The architectural solution used in this machine has been patented in England, Japan, France and Italy.

=== Specification ===

- The processor is 36-bit.
- The clock frequency is 50 kHz.
- ROM (in the original documentation - DZU (long-term memory) of a cassette type, the volume of the cassette is 2048 words of 36 bits each; was used to store firmware (2048 72-bit cells) and firmware (12288 36-bit cells). Part of the ROM it was delivered "empty", with the ability for users to flash their most frequently used programs, thus getting rid of entering programs from the remote control or punched tape.
- The amount of RAM is 1024 words (8 cassettes of 128 cells), plus 5 registers.
- Operations speed on addition on fixed-point numbers - 2-3 thousand ops / s, multiplication - 100 ops / s, operations on floating point numbers - 100 ops / s.

Since 1964, the machine has been produced at two factories in Armenia, as well as at the Kazan computer plant (from 1964 to 1970, about 500 machines were produced in total). In the spring of 1965, the computer was presented at a fair in Leipzig, Germany.

There were a number machine's modifications:

"Nairi-M" (1965) - the photoreader FS-1501 and the tape puncher PL-80 were introduced into the periphery.

"Nairi-K" with increased RAM up to 4096 words.

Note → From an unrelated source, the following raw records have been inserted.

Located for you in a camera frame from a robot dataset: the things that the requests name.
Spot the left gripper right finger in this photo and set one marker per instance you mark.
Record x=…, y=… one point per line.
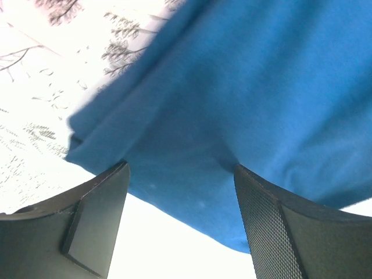
x=292, y=237

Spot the floral table mat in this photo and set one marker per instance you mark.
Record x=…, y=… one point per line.
x=56, y=56

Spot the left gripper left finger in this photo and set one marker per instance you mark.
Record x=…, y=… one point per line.
x=71, y=235

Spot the dark blue t shirt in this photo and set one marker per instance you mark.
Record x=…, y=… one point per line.
x=280, y=87

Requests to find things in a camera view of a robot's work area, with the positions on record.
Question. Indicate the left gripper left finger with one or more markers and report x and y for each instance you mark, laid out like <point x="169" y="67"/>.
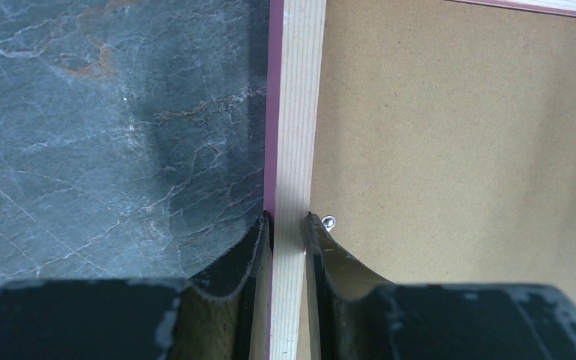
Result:
<point x="219" y="313"/>

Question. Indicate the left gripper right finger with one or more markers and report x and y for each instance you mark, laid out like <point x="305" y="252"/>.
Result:
<point x="355" y="313"/>

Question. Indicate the brown cardboard backing board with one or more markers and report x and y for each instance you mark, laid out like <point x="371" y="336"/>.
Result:
<point x="442" y="222"/>

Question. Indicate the wooden picture frame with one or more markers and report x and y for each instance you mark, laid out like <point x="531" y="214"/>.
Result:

"Nairi-S" (1967), an electrified typewriter Consul-254 was used as a terminal.

== Nairi-2 ==
Created in 1966, in fact, it is a modification of the Nairi-1 machine. The amount of RAM, made on ferrite rings, has been increased to 2048 36-bit words, more efficient input-output devices were used, which were included in the Nairi-K package. A modification "Nairi-2E" was also produced, specialized for the automation of experiments. It contained in its kit a magnetic tape drive NML-67 and an interface unit with measuring equipment.

== Nairi-3 ==
Nairi-3 was the first Soviet third generation computer.
Of all the models of the Nairi computer systems, the micro-program control principles of the Nairi-1 were improved and expanded on the most in the Nairi-3 models. Through the advances in computer technology since the initial production year of 1964, it became possible for upwards of 128 thousand micro-instructions to be stored at one time. Not to mention the reduction in access times due to advances in the manufacture process of the components. This enabled for a Multilingual Computing structure, and time-sharing modes with simultaneous access of up to 64 terminals and 64 virtual machines Nairi-2; which could all perform the functions of one computer.

The processing power of the Nairi-3 was considerably higher than competing systems due to multiple storage system improvements. Some of which includes the usage of a long-term form of read-only memory to store the computer's firmware, on a sampling cycle of 8 μs, while on other, similar systems, the firmware as well as external, foreign programs were stored on external storage devices, such as magnetic drums, the predecessor to modern day hard drives.

A feature of the proposed computer architecture for a model of the Nairi-3 computer systems was the use of a permanent, non-volatile memory cassette tape, the main functional block of the ROM device was the storage, which consisted of YAN-9 accumulator cells.

For the first time, microprogram emulation of a computer of a different type was implemented, with a different command system: on Nairi-3 it was possible to execute programs for Minsk-22, or Razdan-3.

== Nairi-4 ==
A series of computers for special applications. Nairi 4 ARM / Nairi 4 and Nairi 41 were developed in 1974-1981. Their development started by Hrachya Ye. Hovsepyan. Lastly their chief designer is German Artashesovich Oganyan. The system was software-compatible with the PDP-11 and the SM series of computers.

In 1980-1981, the development of Nairi 4V and Nairi 4V / C was also carried out, the chief designers were V. Karapetyan and Hakob E. Sargsyan.